La psychologie de la photocopieuse

Machine incarnant les Temps modernes en miniature, la photocopieuse est un objet à la personnalité complexe, alternant sans prévenir des périodes de grande productivité et d’apathie.


Machine incarnant les Temps modernes en miniature, seul outil de fabrication présent dans les bureaux, petite usine habillée d’un plastique souvent beige, usuellement recluse dans une salle exiguë qu’elle baptise et où elle peut côtoyer des fournitures ou des archives, la photocopieuse est un objet à la personnalité complexe, alternant sans prévenir des périodes de grande productivité et d’apathie.

Elle peut vaillamment vrombir et photocopier sans relâche tous les textes qu’on lui fournit, sous des formats variés, entrainer dans un demi-Lutz des feuilles pour faire du recto verso, puis, sans crier gare, et souvent au mauvais moment, alors que l’on a son manteau sur le dos, déjà en retard pour un rendez-vous important, il arrive qu’elle se bloque, pour des raisons liées à sa psychologie obscure.

Sans suivre un manuel abscons, on se trouve à soulever désespérément des panneaux nommés A, B, C, etc., ce qui dénote la créativité et le sens de l’ergonomie des concepteurs, jusqu’à découvrir qu’il manque du papier A4. À ne pas confondre avec le papier A3, grand frère plus désœuvré ou B4, cousin lointain. C’est un moindre mal.

Mais les choses peuvent s’avérer plus complexes, jusqu’à ce fameux bourrage, qui peut avoir lieu n’importe où dans le circuit mystérieux du processus. Alors on fouille dans les entrailles de l’appareil rétif, levant les différents panneaux des dizaines de fois, jusqu’à la découverte d’une feuille martyrisée, souvent déchiquetée, encore coincée dans les rouleaux de la machine qu’en dépit de son échec patent elle renâcle à relâcher avec la mauvaise grâce d’un chien auquel on retire son os. Il faut donc tirer sur la feuille doucement, mais fermement, en ajustant sa force à l’inertie des rouleaux. Le processus est délicat, et victorieux ou non, on s’en tire souvent avec sur les doigts une encre professionnelle et très résistante, signature de la photocopieuse en danger, mimétisme comportemental avec celui de la seiche.

On referme ensuite les panneaux, dans l’attente nerveuse d’une succession de bruits d’enclenchements qui indique que les organes sont bien en place, chaîne sonore qui signale que la mécanique apaisée reprend son protocole interne, ce qui ne fonctionne pas du premier coup. Bizarrement, il faut souvent fermer et refermer les mêmes panneaux pour que la machine consente à se remettre au travail, comme s’il fallait joindre au bon geste un peu d’autorité.

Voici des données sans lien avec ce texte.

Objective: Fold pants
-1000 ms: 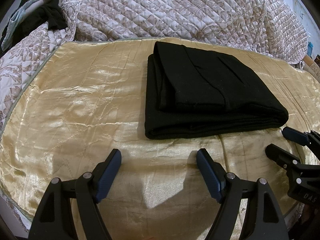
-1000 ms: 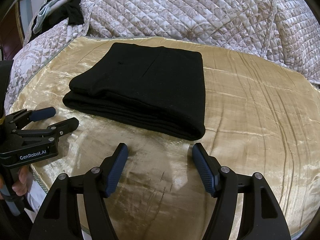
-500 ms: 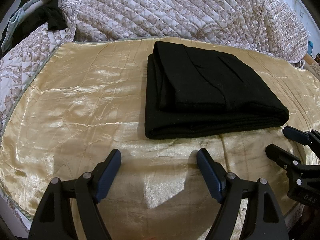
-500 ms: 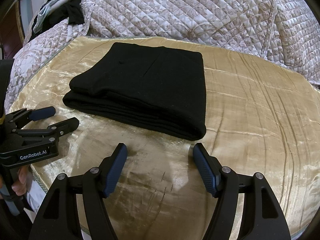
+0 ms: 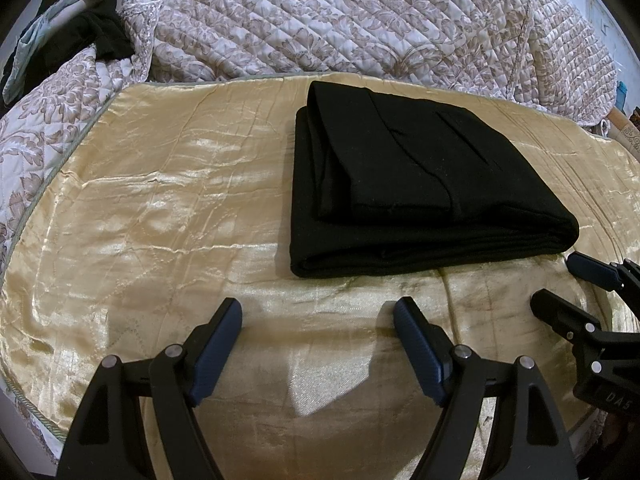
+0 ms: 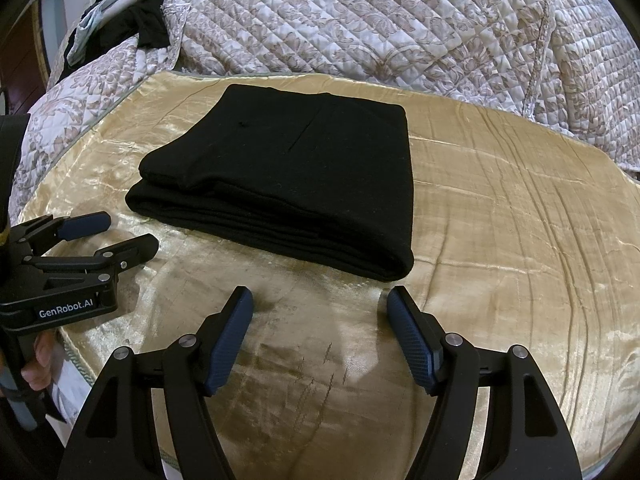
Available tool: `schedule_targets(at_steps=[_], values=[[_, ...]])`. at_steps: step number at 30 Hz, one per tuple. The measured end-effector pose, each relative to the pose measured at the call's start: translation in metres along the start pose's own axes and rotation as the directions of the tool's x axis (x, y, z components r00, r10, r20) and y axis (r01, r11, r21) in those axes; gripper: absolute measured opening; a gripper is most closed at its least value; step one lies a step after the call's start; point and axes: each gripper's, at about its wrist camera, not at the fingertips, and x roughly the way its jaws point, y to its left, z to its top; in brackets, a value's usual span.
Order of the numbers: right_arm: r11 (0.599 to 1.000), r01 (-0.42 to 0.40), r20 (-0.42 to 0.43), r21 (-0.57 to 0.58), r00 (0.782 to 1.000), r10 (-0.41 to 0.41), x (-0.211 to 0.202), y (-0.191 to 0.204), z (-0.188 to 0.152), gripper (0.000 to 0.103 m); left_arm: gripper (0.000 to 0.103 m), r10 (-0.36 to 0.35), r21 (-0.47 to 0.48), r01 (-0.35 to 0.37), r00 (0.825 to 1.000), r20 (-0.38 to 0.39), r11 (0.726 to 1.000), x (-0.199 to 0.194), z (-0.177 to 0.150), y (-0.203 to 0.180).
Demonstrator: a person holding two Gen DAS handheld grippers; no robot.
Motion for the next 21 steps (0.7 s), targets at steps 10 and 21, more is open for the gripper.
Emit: schedule_targets(at_steps=[10,21], values=[[1.000,0.002,0.000,-0.001,1.000,-0.002,0.0007,0.0001,0.0004,0.070,0.081,0.000,0.001,0.000,1.000,-0.001,1.000,0.0004,-0.0002,0.0004],[1.000,0.003,0.001,-0.001,1.000,-0.003,0.0006,0.0000,0.0003,0.070,0.081,0.001,0.002,-0.001,1.000,-0.002,1.000,0.0004,0.0004,0.0005]])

Avec le temps, on développe une complicité avec la machine, et l’on vient en aide avec une certaine fierté aux collègues prêts à lui donner des coups de pieds ou perdus dans les cinquante pages du manuel, soulevant avec la dextérité d’un chirurgien les différents panneaux jusqu’à l’obtention du ronronnement de l’animal domestiqué.

Mais la technologie n’aime pas être aussi docile, avec le temps sont apparus de nouveaux processus et interfaces. On nous fournit désormais des modèles au métabolisme plus élaboré. À l’instar de la machine à café, la photocopieuse a maintenant besoin avant de travailler d’une mystérieuse phase de préchauffage, série d’exercices internes à la machine qu’elle doit scrupuleusement répéter avant de fonctionner. 

Les modèles précédents étaient donc des bêtes au sang chaud, qui démarraient bêtement quand on appuyait sur "On", avec probablement le risque de claquage du sportif inexpérimenté. Les nouveaux modèles réclament plus de soin. Ils ont en plus tendance à somnoler, dans des périodes de sieste technologique dites de veille, où ils ne sont ni totalement éteints, ni totalement opérationnels. Ils dorment. Ces nouvelles pauses, préchauffage, mise en veille, interviennent généralement quand vous avez une photocopie urgente à faire, et il est impossible d’accélérer un rite que la machine suit avec la rigueur d’un judoka répétant ses katas.